Hace poco vi un cortometraje en el que se retrataban las entradas del metro neoyorkino en cámara lenta. En él, el sistema con mayor número de estaciones en el mundo luce espectacular. Reconocí casi todas los accesos que aparecen allí, y puedo asegurar que no son muchos: el de Columbus Circle, el de Lincoln Center… y no muchas más…
En general, el subway es muy sucio, descuidado, herrumbroso, lleno de ratas que parecen conejos, con vigas y techos polvosos y oxidados que aparentemente nunca han sido limpiados, azulejos rotos y reparaciones eternas.
Pero esta es una de las múltiples cosas que no había escrito de Nueva York, una ciudad que veo con amor y desdén.
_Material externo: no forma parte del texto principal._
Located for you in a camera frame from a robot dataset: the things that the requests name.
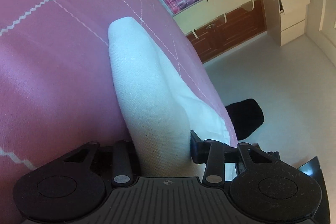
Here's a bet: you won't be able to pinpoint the black cloth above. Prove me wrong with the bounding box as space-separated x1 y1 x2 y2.
225 98 264 140

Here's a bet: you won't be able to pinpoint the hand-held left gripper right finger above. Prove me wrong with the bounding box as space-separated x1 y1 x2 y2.
190 130 280 185

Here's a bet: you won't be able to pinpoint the white pants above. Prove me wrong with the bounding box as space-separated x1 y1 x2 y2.
108 16 238 180

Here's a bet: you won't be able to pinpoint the pink checked bedsheet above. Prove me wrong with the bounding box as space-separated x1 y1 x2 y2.
0 0 238 184

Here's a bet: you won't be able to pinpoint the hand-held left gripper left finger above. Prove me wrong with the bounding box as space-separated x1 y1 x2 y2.
62 139 141 186

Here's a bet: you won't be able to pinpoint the brown wooden cabinet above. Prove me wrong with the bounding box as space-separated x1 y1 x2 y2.
186 0 268 64

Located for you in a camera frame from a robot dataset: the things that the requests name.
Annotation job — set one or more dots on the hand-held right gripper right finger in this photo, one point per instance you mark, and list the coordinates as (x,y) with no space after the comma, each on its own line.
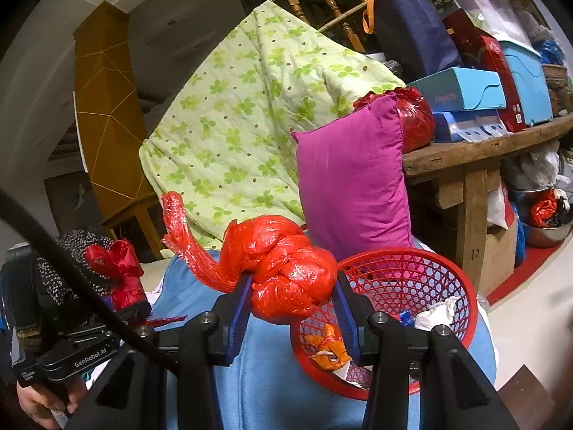
(347,318)

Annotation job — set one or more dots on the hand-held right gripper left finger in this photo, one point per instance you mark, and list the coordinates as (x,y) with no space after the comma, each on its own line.
(237,318)

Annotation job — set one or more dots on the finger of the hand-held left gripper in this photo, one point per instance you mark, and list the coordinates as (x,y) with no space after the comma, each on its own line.
(132,311)

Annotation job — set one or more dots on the orange wrapper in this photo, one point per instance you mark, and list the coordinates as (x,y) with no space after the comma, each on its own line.
(329,349)

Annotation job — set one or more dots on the small red plastic bag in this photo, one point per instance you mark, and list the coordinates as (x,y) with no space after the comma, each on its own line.
(121,273)

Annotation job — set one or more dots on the blue wrapper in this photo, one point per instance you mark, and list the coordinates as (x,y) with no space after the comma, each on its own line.
(406,318)

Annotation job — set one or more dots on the knotted red plastic bag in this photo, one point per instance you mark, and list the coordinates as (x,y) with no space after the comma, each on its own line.
(286,268)

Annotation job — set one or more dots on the red mesh basket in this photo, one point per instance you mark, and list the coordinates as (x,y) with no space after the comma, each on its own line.
(403,273)

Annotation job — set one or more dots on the white tissue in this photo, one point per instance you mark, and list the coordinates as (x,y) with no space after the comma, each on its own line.
(436,316)

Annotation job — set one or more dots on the person's left hand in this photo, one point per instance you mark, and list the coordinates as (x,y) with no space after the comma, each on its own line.
(42,405)

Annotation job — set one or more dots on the beige mattress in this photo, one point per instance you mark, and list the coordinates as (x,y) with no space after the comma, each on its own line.
(150,273)

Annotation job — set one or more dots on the blue blanket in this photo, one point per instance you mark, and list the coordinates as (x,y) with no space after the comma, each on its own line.
(268,389)

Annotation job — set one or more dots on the black white knit garment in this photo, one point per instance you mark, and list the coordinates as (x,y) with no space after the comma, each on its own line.
(80,251)

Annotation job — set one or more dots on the magenta pillow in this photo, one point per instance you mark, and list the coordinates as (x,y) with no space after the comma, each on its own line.
(353,174)

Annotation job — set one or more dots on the brown cardboard box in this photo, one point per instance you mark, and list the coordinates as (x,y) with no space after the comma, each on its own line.
(497,255)

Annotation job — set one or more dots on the wooden cabinet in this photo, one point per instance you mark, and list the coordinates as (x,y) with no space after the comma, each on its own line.
(107,121)

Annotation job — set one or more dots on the red floor mat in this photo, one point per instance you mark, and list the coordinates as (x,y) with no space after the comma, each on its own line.
(532,268)

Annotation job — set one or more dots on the green floral quilt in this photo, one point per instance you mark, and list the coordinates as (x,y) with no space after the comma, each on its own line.
(232,121)

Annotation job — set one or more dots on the brown wooden board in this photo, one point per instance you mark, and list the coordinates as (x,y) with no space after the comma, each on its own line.
(528,403)

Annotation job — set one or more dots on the wooden table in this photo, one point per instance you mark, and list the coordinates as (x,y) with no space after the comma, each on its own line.
(474,148)

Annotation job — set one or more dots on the steel bowl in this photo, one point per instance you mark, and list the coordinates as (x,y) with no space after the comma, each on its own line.
(546,235)

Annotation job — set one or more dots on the light blue box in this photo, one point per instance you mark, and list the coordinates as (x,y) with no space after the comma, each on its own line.
(465,127)

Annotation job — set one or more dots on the orange plastic bag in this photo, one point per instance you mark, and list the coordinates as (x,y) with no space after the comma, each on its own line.
(544,208)

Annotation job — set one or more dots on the white plastic bag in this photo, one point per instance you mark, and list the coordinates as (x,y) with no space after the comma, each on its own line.
(546,163)

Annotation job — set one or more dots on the teal cardboard box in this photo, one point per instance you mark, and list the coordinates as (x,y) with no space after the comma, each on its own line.
(461,89)

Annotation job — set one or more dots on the navy fabric bag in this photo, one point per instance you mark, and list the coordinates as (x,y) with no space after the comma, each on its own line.
(412,31)

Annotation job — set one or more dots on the blue plastic bin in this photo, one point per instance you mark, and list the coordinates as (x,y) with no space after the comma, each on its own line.
(530,80)

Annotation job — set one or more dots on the red gift box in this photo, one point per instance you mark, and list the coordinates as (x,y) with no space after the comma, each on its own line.
(492,53)

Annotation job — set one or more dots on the wooden railing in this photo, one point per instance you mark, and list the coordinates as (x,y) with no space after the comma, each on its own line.
(333,2)

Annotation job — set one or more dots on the wicker basket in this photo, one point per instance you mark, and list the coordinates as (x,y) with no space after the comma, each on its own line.
(555,76)

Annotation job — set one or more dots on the blue plastic bag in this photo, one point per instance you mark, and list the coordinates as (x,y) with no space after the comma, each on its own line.
(547,51)

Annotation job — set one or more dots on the clear plastic storage box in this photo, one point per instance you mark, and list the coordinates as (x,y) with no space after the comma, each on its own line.
(479,4)

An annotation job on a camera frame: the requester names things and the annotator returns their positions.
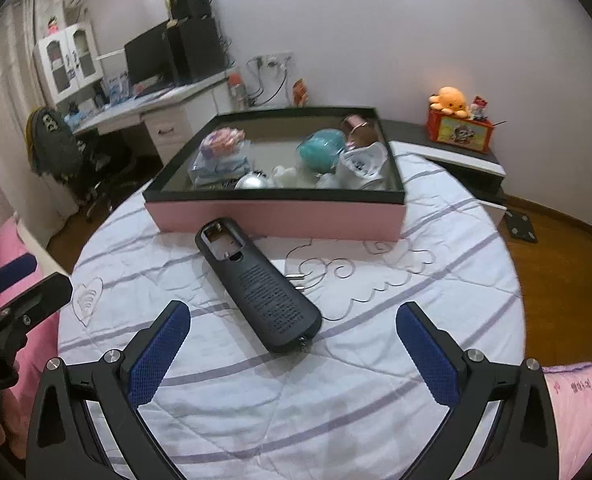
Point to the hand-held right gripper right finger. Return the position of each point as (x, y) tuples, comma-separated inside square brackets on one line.
[(426, 355)]

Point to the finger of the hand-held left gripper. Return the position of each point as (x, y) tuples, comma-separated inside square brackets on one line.
[(41, 300), (13, 267)]

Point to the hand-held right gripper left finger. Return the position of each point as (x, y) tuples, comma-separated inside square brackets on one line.
[(161, 355)]

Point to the black plastic device case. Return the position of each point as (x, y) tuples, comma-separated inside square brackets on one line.
[(276, 305)]

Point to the pink box with black rim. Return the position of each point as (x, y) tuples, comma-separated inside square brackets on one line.
[(276, 217)]

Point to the white plastic ribbed cover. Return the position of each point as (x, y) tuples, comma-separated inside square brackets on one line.
[(363, 165)]

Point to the white round soft object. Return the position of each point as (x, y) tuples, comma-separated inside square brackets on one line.
[(286, 176)]

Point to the round table with striped cloth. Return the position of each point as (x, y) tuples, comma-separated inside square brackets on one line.
[(326, 410)]

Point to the grey backpack on chair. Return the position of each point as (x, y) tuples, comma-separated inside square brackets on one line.
[(51, 145)]

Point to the beige curtain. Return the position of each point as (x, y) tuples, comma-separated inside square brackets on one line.
[(1, 135)]

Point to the white cabinet drawer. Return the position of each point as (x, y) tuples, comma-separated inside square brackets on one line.
[(493, 212)]

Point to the purple printed blanket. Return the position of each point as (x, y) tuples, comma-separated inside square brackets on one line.
[(576, 410)]

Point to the white glass-door cabinet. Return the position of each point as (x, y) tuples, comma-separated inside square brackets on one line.
[(56, 80)]

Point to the clear packet with green label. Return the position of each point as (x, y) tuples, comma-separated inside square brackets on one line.
[(216, 170)]

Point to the silver ball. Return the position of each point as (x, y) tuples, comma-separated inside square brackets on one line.
[(251, 181)]

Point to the white desk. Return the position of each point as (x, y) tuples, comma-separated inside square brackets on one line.
[(126, 107)]

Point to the white desk drawer unit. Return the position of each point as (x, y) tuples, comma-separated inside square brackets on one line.
[(168, 132)]

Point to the low black and white cabinet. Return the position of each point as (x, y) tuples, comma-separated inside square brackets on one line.
[(411, 132)]

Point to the red printed box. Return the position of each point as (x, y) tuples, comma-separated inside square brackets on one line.
[(458, 132)]

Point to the teal ball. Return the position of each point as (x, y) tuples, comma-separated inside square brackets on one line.
[(321, 149)]

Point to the copper cup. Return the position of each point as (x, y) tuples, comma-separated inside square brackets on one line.
[(358, 130)]

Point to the small pink doll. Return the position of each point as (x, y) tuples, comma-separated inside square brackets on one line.
[(52, 27)]

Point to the black monitor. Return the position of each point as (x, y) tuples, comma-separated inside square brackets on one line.
[(148, 55)]

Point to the small red and white toy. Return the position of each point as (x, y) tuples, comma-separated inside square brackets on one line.
[(480, 107)]

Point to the orange octopus plush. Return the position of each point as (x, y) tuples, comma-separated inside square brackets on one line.
[(448, 100)]

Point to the clear bottle with orange cap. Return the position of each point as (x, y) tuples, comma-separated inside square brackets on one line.
[(238, 92)]

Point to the black computer tower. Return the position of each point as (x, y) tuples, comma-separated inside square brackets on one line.
[(196, 50)]

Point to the orange snack bag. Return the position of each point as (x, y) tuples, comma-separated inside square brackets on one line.
[(301, 94)]

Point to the black box on tower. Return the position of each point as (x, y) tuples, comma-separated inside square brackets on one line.
[(191, 2)]

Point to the black metal floor bracket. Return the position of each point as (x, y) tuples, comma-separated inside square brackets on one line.
[(520, 226)]

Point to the white wall power outlet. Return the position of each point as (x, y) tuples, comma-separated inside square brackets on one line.
[(276, 57)]

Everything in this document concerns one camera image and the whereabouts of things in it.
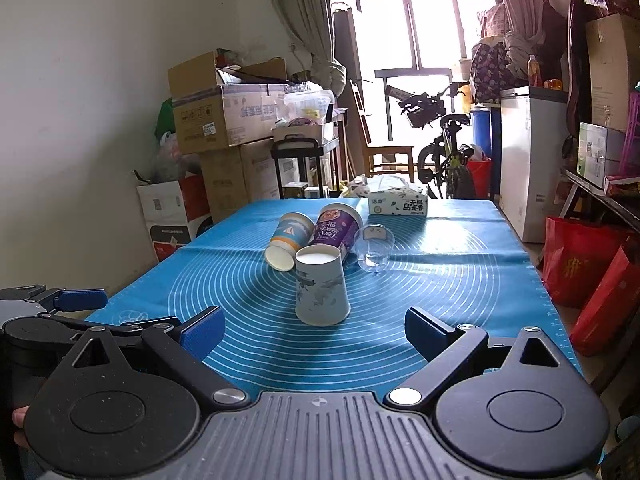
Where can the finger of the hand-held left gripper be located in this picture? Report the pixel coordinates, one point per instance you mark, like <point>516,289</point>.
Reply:
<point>82,299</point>
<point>120,321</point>

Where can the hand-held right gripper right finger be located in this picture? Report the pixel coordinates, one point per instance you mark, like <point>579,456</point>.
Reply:
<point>425,331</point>

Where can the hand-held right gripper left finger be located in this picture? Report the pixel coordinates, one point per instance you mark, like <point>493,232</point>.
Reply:
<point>202,332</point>

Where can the clear plastic cup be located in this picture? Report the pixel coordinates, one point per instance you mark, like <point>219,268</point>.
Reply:
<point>375,250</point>

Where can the white patterned paper cup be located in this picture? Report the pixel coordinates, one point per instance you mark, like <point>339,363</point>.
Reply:
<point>320,290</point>

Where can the blue sailboat paper cup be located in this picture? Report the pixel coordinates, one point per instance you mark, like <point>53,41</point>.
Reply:
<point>290,237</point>

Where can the purple paper cup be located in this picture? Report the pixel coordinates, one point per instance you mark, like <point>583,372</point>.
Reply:
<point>335,230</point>

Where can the person's left hand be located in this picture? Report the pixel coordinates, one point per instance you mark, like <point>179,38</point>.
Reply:
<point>20,427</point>

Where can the blue silicone mat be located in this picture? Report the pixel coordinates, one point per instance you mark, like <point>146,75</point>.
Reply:
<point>450,270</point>

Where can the white red cardboard box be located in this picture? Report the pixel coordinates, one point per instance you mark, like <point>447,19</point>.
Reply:
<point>170,215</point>

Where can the white green tissue box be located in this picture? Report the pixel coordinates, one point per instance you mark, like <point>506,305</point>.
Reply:
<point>397,205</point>

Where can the crumpled clear plastic bag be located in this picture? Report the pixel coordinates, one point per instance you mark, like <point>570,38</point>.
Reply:
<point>362,185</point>

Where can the large brown cardboard box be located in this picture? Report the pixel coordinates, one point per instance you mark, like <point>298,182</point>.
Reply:
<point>240,175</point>

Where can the red gift bag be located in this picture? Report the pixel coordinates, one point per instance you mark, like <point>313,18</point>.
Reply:
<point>575,265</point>
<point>610,310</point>

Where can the translucent plastic bag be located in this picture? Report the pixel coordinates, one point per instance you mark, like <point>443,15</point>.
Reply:
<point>172,160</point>

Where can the red bucket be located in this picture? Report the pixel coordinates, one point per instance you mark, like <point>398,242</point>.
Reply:
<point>481,175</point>

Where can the black folding bicycle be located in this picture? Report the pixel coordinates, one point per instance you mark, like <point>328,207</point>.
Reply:
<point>440,160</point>

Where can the wooden chair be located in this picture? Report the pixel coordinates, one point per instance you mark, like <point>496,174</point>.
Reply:
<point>385,152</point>

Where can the green plastic bag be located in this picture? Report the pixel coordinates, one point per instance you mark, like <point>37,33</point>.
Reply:
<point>164,120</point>

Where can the white chest freezer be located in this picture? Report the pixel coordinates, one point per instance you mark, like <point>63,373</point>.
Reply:
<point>530,160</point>

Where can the blue barrel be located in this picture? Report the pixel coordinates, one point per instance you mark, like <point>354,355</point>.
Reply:
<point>482,130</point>

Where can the black utility cart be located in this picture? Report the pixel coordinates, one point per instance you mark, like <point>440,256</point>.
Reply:
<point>300,147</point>

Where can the dark side table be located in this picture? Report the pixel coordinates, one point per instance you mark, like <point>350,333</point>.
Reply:
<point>600,200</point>

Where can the green white product box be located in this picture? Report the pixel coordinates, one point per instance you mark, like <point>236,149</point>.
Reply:
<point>595,152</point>

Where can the open brown cardboard box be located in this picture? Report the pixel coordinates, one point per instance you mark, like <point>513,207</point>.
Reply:
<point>192,77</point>

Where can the clear plastic storage container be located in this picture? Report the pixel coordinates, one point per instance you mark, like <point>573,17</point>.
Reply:
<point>307,105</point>

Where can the floral fabric bag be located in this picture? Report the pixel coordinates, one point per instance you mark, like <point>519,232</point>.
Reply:
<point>490,67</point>

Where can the orange drink bottle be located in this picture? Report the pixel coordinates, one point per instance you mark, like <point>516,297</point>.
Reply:
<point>535,72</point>

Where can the pink plastic rack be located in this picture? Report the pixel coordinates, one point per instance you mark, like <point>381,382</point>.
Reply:
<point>631,135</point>

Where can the tall brown cardboard box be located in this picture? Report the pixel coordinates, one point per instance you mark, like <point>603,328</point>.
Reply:
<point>612,70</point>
Por supuesto, como tantas otras grandes ciudades, es esencialmente inabarcable. Así que para hablar de ella escogí una perspectiva y me aferré a ella.
En vez de ver la mugre del metro, destaqué su eficacia, una eficacia simbólica que lo abarca todo, incluyendo su misma irrealidad. En vez de ver la sombra proyectada por los rascacielos en calles como cañones lóbregos, el altísimo costo de la vivienda, la comida y el transporte, elegí la belleza refulgente de la isla vista desde el mar, la densidad de la ciudad y su apertura al cambio perenne, la riqueza que significa tener en un sólo barrio en pocos metros cuadrados restaurantes de India, Tíbet, Japón, Etiopía, México, Venezuela, Francia, Bélgica, Corea, Tailandia, Italia, España, Argentina, Camboya, China, Ucrania y Rusia, o de regiones o etnias particulares, como la cocina yiddish, la vasca o la del sur de los Estados Unidos…
Así que soy culpable de hacer algo que hace todo el mundo, retratar los mejores aspectos de Nueva York, en lugar de hablar de sus defectos; pero quiero creer que al hacerlo hice algo más: delaté la mistificación misma, el proceso que hace que tantos artistas, turistas e incluso sus mismos habitantes eviten ver la ciudad y vean en su lugar la proyección de sus fantasías y fantasmas. Pues Nueva York es, creo, una fantasía en constante evolución.